## Your objective
All lines in the data bearing the string "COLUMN" should be identified and copied.

## Input data
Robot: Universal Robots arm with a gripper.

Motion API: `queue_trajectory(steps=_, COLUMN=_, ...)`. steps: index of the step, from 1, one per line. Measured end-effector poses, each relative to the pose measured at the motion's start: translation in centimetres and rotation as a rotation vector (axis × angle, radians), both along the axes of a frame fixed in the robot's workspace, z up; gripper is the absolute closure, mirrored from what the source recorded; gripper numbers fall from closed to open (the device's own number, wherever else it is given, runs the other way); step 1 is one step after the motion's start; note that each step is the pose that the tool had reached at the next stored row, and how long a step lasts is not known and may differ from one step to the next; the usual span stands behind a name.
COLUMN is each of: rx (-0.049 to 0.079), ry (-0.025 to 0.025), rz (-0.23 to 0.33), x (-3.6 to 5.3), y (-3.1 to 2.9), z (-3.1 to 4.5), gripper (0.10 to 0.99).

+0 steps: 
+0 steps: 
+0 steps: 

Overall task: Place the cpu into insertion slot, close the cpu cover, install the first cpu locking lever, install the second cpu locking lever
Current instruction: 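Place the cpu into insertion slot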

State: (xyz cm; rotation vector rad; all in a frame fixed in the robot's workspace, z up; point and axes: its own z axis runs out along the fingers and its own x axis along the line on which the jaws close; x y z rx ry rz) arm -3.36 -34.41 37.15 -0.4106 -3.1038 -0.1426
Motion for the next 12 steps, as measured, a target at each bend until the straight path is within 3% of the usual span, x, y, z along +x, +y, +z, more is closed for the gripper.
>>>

## Your solution
Motion API: `queue_trajectory(steps=_, COLUMN=_, ...)`. steps: index of the step, from 1, one per line. Measured end-effector poses, each relative to the pose measured at the motion's start: translation in centimetres and rotation as a rotation vector (axis × angle, radians), both along the axes of a frame fixed in the robot's workspace, z up; gripper is the absolute closure, mirrored from what the source recorded; gripper numbers fall from closed to open (the device's own number, wherever else it is given, runs the other way); step 1 is one step after the motion's start; note that each step is the pose that the tool had reached at the next stored row, and how long a step lasts is not known and may differ from one step to the next; the usual span stands behind a name.
COLUMN is each of: rx (-0.049 to 0.079), ry (-0.025 to 0.025), rz (-0.23 to 0.33), x (-3.6 to 5.3), y (-3.1 to 2.9), z (-3.1 to 4.5), gripper (0.10 to 0.99).

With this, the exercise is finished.